Jose Venturelli Eade, Muralist. Carleton celebrates 45 years with the Chilean diaspora

Categories: Lectures and Seminars, Receptions, Lunches and Dinners, Visual Arts | Intended for

Monday, December 04, 2017

6:00 PM - 8:00 PM | Add to calendar

Lobby of the History Department Paterson Hall

1125 Colonel By Dr, Ottawa, ON

Contact Information

Dominique Marshall, Chair, Department of History, (613) 520-2600 ext. 2846, ChairHistory@cunet.carleton.ca

Cost

Free

About this Event

Host Organization: Department of History
More Information: Please click here for additional details.

We are delighted to invite you to the launch of an exhibition of murals by Jose Venturelli Eade. We look forward to welcoming you to an enjoyable and informative evening of discussion and reflection about the relations between Chile and Canada, and the role of art in Latin American social movements.

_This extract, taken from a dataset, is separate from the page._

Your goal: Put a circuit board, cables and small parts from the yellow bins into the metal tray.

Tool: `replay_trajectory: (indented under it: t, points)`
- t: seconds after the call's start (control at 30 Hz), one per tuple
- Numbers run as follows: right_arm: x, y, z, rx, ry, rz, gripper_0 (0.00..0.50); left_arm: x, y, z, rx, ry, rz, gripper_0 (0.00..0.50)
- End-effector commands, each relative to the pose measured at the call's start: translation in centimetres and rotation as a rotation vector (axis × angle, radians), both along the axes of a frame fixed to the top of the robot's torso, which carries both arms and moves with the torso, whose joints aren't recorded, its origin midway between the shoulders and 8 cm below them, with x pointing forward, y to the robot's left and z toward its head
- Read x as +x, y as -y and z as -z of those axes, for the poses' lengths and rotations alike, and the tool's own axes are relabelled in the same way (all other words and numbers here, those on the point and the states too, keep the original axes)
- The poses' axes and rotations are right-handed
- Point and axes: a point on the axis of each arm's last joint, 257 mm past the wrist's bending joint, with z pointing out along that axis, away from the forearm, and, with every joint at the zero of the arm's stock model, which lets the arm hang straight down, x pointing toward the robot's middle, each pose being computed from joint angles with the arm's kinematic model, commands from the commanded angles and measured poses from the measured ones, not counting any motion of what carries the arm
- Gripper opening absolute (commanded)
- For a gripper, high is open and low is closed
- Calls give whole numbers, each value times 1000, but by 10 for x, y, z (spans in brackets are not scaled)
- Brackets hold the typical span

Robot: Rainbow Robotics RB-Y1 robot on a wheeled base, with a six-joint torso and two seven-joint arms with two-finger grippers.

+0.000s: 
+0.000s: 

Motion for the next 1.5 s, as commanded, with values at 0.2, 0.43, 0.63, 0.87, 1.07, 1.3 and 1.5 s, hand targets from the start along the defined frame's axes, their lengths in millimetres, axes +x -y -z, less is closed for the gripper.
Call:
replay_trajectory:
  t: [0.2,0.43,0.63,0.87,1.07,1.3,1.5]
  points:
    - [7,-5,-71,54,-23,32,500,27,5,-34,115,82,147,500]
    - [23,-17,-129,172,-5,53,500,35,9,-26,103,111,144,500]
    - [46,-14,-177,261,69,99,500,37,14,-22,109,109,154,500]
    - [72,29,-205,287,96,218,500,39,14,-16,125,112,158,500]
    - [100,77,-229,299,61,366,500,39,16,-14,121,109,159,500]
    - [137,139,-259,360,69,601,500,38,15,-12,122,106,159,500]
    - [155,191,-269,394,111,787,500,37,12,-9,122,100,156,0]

Jose Venturelli Eade (1924-1988) was a painter, engraver, stage designer and Italian-Chilean muralist. His work includes the mural América, I do not invoke your name in vain, which is housed in the library of the Central House of the University of Chile (1950) and the mural Chile for the United Nations Conference on Trade and Development III in 1972. After the military coup in Chile in 1973, Eade went into exile in Switzerland. He died in China in 1988, where he had served as Latin American ambassador and general secretary of the Movement for Peace for the countries of Asia, Africa and the Pacific.

One of the first Chilean refugees to arrive in Ottawa, Leonore Leon, has acquired the rights to print and display reproductions of the murals and of the stained-glass windows he made for the oldest church in Geneva during his stay there, as well as a few murals from his teacher.

Carleton will be the first venue because of how welcoming the University was to Chilean refugees at the time, and also because of the mural painted by Chilean students of Carleton in the early 1970s, which is a permanent fixture in the foyer of the Department of History.

After the launch, the exhibit will stay in the Department until mid December.